Learning-Augmented Frequency Estimation in Sliding Windows
Rana Shahout, Ibrahim Sabek, Michael Mitzenmacher
TL;DR
This work tackles approximate frequency estimation over sliding windows by introducing a learning-augmented approach, LWCSS, which augments Window Compact Space Saving with a next-arrival predictor to filter out single-occurrence items within a frame. The predictor is treated as a black box (binary classification via an RNN with IP embeddings), and a Bloom filter is used to guard against mispredictions, yielding a robustness guarantee: if an underlying algorithm is $(W,\varepsilon-\frac{2}{W})$-accurate, then LWCSS achieves $(W,\varepsilon)$-accuracy with at most two undercounts per window. The paper provides both theoretical robustness results and extensive empirical evaluation on real CAIDA traces and synthetic Zipf data, showing memory-accuracy tradeoffs improve over the baseline WCSS. It also outlines future directions, including frame-based frequency prediction with transfer learning and a broader learned sliding-window framework for other query types, illustrating the potential of predictions to enhance sliding-window algorithms in practice.
Abstract
We show how to utilize machine learning approaches to improve sliding window algorithms for approximate frequency estimation problems, under the ``algorithms with predictions'' framework.
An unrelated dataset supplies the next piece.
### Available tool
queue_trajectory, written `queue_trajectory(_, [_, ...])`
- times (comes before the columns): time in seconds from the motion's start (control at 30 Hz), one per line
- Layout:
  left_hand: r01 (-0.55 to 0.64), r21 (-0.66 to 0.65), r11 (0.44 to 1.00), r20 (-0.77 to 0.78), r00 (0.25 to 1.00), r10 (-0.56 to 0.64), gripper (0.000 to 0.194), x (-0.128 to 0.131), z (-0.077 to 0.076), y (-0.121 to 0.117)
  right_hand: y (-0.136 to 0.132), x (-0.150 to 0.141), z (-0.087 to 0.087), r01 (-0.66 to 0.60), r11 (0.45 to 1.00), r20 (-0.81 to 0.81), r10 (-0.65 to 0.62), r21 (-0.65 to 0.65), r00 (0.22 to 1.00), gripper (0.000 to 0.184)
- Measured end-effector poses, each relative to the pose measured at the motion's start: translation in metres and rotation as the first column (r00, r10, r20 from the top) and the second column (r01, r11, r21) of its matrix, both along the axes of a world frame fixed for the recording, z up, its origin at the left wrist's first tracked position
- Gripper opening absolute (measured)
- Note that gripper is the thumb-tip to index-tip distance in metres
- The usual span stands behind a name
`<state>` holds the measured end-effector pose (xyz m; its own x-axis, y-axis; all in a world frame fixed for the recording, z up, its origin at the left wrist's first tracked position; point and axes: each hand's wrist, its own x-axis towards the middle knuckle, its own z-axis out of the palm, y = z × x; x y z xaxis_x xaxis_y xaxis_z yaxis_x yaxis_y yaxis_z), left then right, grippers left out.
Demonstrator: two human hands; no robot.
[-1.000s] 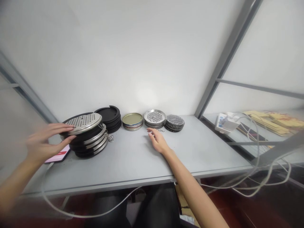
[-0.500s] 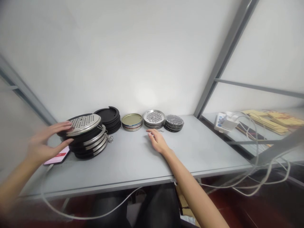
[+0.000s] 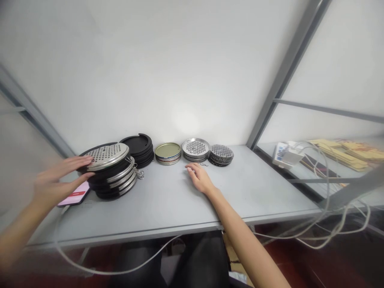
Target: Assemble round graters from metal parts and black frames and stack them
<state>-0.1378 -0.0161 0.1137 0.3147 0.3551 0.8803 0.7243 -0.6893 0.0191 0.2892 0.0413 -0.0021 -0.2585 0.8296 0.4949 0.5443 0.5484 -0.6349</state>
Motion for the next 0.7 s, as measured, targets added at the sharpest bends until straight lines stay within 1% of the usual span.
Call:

In this dynamic environment, previous learning-augmented algorithms are less effective, since properties in sliding window resolution can differ significantly from the properties of the entire stream. Our focus is on the benefits of predicting and filtering out items with large next arrival times -- that is, there is a large gap until their next appearance -- from the stream, which we show improves the memory-accuracy tradeoffs significantly. We provide theorems that provide insight into how and by how much our technique can improve the sliding window algorithm, as well as experimental results using real-world data sets. Our work demonstrates that predictors can be useful in the challenging sliding window setting.